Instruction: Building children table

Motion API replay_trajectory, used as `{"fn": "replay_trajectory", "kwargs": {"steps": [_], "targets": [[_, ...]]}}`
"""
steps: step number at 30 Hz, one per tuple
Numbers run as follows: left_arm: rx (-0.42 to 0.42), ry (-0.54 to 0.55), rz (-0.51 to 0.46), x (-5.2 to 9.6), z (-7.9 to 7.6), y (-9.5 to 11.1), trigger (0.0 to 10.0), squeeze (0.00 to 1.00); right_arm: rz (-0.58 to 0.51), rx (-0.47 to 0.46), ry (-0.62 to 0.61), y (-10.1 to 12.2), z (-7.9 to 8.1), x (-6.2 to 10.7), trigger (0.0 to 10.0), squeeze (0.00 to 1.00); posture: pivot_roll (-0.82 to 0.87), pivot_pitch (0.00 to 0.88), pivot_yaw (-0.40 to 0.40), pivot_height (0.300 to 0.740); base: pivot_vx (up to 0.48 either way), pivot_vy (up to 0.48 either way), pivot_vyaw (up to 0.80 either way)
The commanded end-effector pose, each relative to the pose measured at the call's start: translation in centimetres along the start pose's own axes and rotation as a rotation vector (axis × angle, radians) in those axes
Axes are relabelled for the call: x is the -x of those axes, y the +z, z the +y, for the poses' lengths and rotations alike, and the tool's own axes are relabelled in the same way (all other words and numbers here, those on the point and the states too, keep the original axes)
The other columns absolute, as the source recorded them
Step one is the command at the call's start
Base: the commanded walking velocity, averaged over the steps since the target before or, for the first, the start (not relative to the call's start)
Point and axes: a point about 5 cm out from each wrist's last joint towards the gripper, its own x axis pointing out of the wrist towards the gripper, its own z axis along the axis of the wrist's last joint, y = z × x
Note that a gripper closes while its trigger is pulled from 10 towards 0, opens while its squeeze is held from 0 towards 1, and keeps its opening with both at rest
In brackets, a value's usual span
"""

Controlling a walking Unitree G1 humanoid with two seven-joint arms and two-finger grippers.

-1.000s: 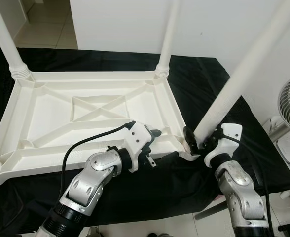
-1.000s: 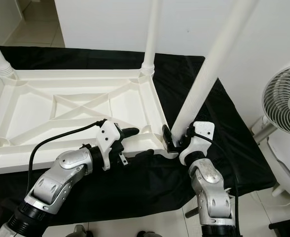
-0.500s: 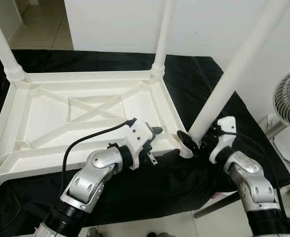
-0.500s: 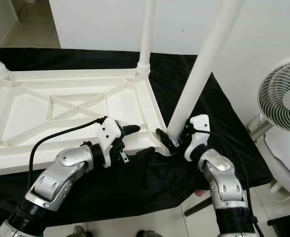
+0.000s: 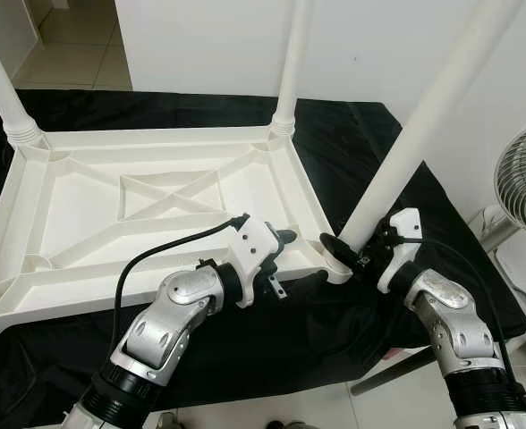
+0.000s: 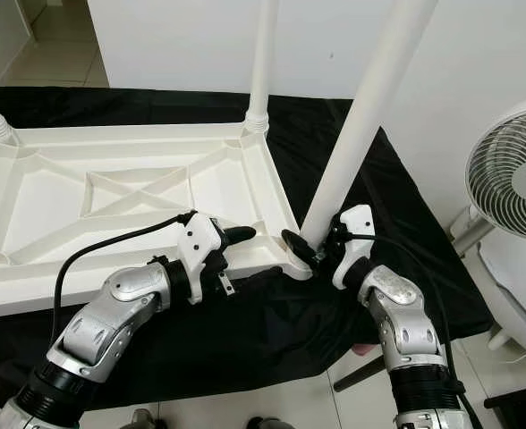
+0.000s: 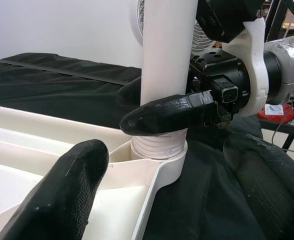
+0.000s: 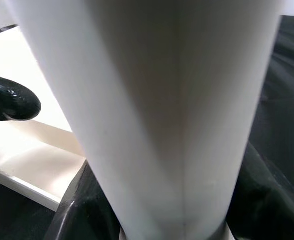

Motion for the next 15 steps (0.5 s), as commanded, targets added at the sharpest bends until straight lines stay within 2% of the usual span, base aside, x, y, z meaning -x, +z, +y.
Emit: {"fn": "replay_trajectory", "kwargs": {"steps": [1, 2, 8, 9, 12, 13, 15], "targets": [[0.008, -0.024, 0.004, -0.1, -0.5, -0.1, 10.0, 0.00, 0.035, -0.017, 0.039, -1.0, 0.9, -0.3, 3.6, 0.00, 0.04, 0.110, -0.075, 0.740, 0.000, 0.000, 0.00], [0.009, -0.024, 0.004, -0.2, -0.5, -0.1, 10.0, 0.00, 0.038, -0.036, 0.015, -1.2, 1.0, -0.1, 10.0, 0.00, 0.04, 0.111, -0.075, 0.740, 0.000, 0.000, 0.00], [0.012, -0.024, 0.002, -0.2, -0.6, -0.1, 10.0, 0.00, 0.047, -0.076, -0.047, -1.4, 1.3, 0.1, 10.0, 0.00, 0.04, 0.112, -0.077, 0.740, 0.000, 0.000, 0.00], [0.013, -0.026, 0.002, -0.2, -0.7, -0.1, 10.0, 0.00, 0.063, -0.091, -0.141, -1.8, 1.4, 0.3, 10.0, 0.00, 0.03, 0.115, -0.078, 0.740, 0.000, 0.000, 0.00], [0.014, -0.027, 0.002, -0.2, -0.7, -0.2, 10.0, 0.00, 0.078, -0.100, -0.199, -2.0, 1.3, 0.5, 10.0, 0.00, 0.03, 0.115, -0.078, 0.740, 0.000, 0.000, 0.00], [0.014, -0.028, 0.002, -0.2, -0.7, -0.2, 10.0, 0.00, 0.085, -0.103, -0.262, -2.2, 1.1, 0.6, 10.0, 0.00, 0.03, 0.115, -0.078, 0.740, 0.000, 0.000, 0.00], [0.014, -0.028, 0.002, -0.2, -0.7, -0.2, 10.0, 0.00, 0.085, -0.103, -0.262, -2.2, 1.1, 0.6, 10.0, 0.00, 0.03, 0.115, -0.078, 0.740, 0.000, 0.000, 0.00]]}}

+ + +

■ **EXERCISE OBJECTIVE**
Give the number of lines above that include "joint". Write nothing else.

■ **SOLUTION BELOW**
2